◆ **WHAT IS NEEDED**
Please copy the leading lines of the entries below exactly, concluding with the line in which "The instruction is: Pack" occurs.

◆ **RECORD EXCERPTS**
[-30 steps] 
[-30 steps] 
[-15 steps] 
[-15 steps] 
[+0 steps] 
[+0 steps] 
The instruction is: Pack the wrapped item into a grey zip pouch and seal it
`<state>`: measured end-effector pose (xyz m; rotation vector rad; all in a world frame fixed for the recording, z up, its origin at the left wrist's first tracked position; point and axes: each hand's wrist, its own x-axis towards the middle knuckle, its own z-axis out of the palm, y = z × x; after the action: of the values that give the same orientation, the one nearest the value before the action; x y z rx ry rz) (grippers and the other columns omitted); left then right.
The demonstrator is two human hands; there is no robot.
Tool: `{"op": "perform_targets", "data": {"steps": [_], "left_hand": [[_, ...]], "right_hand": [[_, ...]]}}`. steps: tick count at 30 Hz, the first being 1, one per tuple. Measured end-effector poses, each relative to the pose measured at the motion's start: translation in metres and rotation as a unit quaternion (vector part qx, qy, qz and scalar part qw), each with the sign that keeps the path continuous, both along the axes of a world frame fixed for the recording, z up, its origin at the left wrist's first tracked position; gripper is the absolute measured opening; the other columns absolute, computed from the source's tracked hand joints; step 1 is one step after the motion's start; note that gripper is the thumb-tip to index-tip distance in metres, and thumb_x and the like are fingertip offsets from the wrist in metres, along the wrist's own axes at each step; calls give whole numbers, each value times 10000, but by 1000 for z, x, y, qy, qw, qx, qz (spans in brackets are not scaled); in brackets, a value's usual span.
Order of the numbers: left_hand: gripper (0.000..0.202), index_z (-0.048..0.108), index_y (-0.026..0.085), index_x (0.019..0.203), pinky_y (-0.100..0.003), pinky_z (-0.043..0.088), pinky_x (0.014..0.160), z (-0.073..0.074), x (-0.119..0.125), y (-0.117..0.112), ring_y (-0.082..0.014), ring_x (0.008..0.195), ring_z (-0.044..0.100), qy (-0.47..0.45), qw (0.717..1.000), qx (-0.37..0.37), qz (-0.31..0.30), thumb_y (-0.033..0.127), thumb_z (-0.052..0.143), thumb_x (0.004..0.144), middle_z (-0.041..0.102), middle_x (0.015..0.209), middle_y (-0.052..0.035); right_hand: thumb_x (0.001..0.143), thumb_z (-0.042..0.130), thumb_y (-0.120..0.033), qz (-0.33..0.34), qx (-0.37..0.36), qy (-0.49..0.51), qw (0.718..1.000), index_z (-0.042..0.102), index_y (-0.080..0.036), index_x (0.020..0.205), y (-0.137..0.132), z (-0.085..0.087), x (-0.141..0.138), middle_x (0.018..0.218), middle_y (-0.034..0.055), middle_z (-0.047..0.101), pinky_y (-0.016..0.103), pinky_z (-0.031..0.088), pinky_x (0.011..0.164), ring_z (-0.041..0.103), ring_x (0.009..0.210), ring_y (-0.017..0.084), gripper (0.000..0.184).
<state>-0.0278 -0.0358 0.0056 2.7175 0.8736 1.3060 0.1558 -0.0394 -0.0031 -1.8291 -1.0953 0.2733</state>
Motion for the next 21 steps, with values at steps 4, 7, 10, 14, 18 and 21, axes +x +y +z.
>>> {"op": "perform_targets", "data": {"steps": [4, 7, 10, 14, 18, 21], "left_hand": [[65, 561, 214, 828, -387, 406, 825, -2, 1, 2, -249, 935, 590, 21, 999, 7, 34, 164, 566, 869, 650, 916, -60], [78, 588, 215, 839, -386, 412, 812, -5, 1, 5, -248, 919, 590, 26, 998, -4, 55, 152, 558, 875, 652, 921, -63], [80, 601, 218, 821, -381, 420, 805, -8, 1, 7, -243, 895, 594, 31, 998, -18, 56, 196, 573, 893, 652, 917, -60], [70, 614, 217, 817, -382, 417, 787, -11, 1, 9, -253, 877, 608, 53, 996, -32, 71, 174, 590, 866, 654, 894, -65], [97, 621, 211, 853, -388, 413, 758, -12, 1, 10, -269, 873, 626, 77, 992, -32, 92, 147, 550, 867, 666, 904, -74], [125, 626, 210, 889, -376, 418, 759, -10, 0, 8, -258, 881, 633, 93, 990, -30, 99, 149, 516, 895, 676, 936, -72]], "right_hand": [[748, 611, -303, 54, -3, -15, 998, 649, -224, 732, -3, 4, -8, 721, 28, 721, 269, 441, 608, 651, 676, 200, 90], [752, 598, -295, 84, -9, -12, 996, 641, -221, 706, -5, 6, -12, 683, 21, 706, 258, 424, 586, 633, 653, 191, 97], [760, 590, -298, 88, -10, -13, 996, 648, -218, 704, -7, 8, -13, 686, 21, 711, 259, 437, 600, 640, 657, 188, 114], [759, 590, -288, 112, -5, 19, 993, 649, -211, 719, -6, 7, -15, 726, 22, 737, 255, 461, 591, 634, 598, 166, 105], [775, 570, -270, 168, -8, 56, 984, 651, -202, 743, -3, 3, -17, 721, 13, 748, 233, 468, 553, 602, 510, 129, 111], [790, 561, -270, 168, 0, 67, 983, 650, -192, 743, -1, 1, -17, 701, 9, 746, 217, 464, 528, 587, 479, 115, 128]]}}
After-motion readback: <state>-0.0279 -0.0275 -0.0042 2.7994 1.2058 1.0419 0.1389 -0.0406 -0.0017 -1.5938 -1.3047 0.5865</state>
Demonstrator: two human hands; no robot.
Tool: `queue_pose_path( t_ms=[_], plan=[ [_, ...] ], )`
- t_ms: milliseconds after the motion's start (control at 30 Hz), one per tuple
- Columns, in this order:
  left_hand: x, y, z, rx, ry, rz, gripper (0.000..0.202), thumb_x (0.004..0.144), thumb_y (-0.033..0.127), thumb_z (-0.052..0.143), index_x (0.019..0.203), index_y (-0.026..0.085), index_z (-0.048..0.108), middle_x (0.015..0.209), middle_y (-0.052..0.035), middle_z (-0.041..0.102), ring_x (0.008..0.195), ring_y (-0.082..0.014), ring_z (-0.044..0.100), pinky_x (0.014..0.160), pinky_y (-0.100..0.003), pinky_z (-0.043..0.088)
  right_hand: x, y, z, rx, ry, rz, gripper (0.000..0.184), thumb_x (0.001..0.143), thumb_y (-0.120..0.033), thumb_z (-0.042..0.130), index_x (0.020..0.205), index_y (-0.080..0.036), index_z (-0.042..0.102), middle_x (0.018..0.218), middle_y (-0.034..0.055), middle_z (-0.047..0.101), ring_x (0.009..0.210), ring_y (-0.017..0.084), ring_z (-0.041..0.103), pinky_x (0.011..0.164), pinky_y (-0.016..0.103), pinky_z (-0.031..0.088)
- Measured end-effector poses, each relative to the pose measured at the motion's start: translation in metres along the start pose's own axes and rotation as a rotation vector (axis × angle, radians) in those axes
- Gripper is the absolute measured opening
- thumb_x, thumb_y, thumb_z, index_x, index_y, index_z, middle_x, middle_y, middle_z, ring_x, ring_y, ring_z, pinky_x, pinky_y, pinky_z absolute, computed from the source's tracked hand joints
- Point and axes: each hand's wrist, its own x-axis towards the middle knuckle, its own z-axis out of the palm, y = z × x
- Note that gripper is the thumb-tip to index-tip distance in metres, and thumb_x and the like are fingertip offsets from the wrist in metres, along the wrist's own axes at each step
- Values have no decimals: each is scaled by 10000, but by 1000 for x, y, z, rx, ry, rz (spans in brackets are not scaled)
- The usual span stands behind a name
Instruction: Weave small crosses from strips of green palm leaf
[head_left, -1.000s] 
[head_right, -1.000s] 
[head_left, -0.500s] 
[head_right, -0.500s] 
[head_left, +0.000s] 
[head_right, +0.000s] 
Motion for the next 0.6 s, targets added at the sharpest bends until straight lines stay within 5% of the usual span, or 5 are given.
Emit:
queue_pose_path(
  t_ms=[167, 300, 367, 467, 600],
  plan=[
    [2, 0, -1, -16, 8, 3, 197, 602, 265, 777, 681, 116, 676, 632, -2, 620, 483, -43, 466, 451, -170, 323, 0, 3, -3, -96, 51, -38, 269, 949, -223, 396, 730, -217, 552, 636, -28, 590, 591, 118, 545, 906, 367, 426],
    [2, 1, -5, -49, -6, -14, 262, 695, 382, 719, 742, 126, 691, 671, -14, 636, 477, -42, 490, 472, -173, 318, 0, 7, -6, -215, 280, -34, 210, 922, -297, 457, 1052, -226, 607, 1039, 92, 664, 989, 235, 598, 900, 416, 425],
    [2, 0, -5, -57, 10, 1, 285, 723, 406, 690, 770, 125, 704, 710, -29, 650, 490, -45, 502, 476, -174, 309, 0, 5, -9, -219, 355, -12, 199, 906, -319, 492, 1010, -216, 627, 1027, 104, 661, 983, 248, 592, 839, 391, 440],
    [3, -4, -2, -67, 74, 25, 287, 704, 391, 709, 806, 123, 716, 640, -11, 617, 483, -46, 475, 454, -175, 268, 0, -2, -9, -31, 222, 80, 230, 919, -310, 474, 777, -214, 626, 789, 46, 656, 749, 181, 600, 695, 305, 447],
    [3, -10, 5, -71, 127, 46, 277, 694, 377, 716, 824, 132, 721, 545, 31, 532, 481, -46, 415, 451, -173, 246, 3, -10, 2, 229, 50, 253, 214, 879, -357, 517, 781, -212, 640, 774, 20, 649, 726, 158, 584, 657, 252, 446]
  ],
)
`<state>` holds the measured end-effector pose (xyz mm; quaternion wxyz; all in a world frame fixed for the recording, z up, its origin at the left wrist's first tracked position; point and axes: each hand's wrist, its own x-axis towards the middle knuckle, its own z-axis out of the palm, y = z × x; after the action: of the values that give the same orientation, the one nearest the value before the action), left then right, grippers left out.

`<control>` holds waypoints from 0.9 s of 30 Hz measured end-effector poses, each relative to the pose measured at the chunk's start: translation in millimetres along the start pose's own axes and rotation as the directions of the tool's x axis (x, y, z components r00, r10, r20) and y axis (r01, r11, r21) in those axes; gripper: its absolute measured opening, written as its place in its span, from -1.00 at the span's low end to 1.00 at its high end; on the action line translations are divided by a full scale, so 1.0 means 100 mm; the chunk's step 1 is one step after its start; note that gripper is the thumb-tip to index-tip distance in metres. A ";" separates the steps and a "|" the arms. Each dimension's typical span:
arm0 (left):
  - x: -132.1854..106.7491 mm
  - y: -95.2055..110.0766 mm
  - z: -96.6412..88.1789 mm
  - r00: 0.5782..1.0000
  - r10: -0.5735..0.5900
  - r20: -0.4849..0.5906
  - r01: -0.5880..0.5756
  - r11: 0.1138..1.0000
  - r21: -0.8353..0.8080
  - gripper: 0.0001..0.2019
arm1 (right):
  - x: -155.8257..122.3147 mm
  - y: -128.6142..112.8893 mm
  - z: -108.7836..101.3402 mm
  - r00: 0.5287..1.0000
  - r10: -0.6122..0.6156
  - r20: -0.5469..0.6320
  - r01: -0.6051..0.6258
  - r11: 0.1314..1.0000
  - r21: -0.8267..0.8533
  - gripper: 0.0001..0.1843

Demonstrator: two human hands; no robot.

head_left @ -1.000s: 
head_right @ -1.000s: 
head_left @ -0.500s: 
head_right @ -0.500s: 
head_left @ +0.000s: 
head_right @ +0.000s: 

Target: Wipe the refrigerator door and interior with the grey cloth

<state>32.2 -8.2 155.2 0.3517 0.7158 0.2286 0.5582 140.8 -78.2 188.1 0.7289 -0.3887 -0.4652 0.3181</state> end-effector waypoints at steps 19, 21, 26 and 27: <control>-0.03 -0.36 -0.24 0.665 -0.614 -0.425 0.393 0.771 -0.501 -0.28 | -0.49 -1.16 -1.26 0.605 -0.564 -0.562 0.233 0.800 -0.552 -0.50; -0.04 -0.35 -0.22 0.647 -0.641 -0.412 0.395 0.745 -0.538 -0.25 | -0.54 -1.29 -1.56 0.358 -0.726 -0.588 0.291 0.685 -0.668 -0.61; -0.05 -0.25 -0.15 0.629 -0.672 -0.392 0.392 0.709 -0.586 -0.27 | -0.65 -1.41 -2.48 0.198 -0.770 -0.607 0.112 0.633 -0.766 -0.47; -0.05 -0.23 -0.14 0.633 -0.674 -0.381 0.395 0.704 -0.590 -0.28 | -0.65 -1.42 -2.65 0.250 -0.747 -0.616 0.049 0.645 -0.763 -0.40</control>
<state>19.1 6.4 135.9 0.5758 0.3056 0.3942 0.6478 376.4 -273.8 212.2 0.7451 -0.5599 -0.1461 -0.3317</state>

◆ **TASK OUTPUT**
[-30 steps] 
[-30 steps] 
[-15 steps] 
[-15 steps] 
[+0 steps] 
[+0 steps] 
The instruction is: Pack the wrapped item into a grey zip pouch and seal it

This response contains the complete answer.